I wasn’t educated to know how much it could affect me on a physical and mental level. I was varying between feeling guilty for sleeping with my baby and not getting enough sleep to feeling guilty for wanting to put her in the crib and letting her cry a little bit. I couldn’t win with myself. And to make matters worse, not sleeping in the same room with my partner created a scenario where I was the ultimate baby whisperer, sleep person, feeder, nurser, and pretty much the ENTIRE authority on the baby. This, of course, led to a spiral of too much pressure on mommy and not enough allowance of help from anyone else.
So after months and months of this, I was so frazzled I decided to move the baby to the crib IN MY ROOM, I used the “camping out method” where I would pat the baby, kiss and hug her, hold her hands, but not pick her up or nurse her to sleep. I ended up just following my gut on what I thought worked best for her and I, and eventually it panned out. It took about a week of this method for her to finally start going to sleep on her own. The difference was night and day, although not perfect. Although she kept waking up throughout the night (two times at least), I was able to at least get real sleep in increments.
Eventually, after about a year, this led to one wake up a night to nurse. And some of my friends shook my heads at this, but I woke up once a night to nurse her until she was almost two! Needless to say, getting a full night of sleep was not in the cards for me until she turned two. And this, my friends, is where I can look back and see the significant difference and the importance of this message.

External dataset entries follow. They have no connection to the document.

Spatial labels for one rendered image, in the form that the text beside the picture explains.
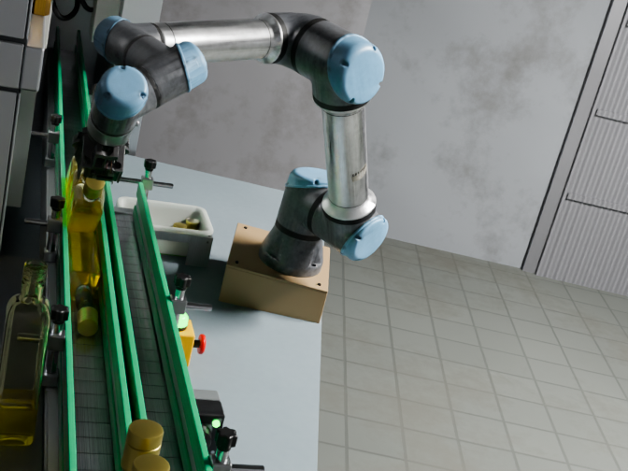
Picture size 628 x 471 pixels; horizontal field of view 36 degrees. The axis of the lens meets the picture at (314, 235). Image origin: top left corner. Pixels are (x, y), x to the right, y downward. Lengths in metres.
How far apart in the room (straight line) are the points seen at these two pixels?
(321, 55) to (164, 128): 2.78
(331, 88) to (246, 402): 0.61
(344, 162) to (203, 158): 2.64
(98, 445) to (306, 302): 0.88
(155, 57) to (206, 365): 0.66
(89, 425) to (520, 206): 3.94
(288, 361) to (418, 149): 3.10
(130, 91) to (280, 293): 0.82
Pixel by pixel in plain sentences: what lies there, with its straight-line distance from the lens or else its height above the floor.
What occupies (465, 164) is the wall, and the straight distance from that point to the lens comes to 5.06.
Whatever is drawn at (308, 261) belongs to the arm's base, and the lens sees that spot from 2.19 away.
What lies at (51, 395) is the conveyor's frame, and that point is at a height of 0.88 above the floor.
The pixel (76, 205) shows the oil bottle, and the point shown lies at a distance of 1.85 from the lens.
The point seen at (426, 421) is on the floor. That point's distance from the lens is 3.51.
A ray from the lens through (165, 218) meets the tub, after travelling 2.47.
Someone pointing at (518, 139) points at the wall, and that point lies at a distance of 5.06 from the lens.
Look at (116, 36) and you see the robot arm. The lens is 1.66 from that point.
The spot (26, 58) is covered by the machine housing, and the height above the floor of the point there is 1.38.
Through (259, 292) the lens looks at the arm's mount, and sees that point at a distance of 2.18.
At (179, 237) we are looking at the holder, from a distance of 2.32.
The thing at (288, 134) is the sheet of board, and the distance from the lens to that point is 4.51.
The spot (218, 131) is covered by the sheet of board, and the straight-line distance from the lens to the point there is 4.52.
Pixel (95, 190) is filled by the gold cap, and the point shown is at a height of 1.08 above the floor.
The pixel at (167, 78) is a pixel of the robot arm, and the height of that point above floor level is 1.34.
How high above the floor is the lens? 1.69
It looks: 20 degrees down
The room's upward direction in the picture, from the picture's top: 14 degrees clockwise

At 26 months she is FINALLY sleeping though the night.
I stopped picking her up to nurse around 24 months and now she is sleeping 10 hours on overage a night. She’s still an early riser (5:35 am most days ugh) but I have to say, 7 hours of uninterrupted sleep is a LIFE SHIFT. Looking back, I realize just how much sacrifice I was making fo my own health and sanity and how I needed to stand up for myself and not only ask for help, but allow it. I also wish I could’ve been more gentle with myself and hold my own sleep in higher regards.

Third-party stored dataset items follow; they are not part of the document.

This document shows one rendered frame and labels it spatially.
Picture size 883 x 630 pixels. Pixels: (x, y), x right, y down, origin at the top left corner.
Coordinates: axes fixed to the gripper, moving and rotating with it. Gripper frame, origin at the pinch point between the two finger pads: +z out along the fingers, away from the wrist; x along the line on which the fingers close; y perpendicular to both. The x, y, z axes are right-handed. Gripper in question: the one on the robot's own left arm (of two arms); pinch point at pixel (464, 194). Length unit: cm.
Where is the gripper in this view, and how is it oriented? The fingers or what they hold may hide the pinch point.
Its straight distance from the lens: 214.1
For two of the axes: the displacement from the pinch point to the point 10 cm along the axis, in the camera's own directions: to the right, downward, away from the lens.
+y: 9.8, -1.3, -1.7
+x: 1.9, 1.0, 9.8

I know I knew best for my baby, but it took its toll on my mental and physical wellness.
So here is my message to you:
Exhaustion exacerbated postpartum anxiety exponentially. Once I was sleeping longer than 5 hours a night my anxiety dissipated almost 50 percent.
It’s hard to ask for help, or even know what we need help with as moms, but learning to delegate is KEY in maintaining wellness.
It doesn’t mean we aren’t putting our babies first when we put our needs in high regards. I realize now, when mommy wasn’t sleeping, I wasn’t the most vital or clear I could be for her.
Do what works for you. Don’t worry what anyone else is telling you if it doesn’t resonate with your gut. I wanted to co-sleep with her in the beginning, you may not be feeling aligned with that, and that’s okay.
Co-sleeping vs. Sleep training is a hot topic and can sometimes be divisive. If you’re like me, and you didn’t fall into one box. Trust yourself, and maybe don’t announce your methods if you are feeling judged. Likewise, don’t judge other mommies for their own choices. We all need to lift each other up.
Here’s to a good nights sleep mamas. I am still not getting a hundred percent restful nights, but it is night and day from where we started. I have learned so much along the way and hope to impart even a little bit of wisdom on you if you find yourself in the fog that is sleep deprivation. I see you sleepy mamas.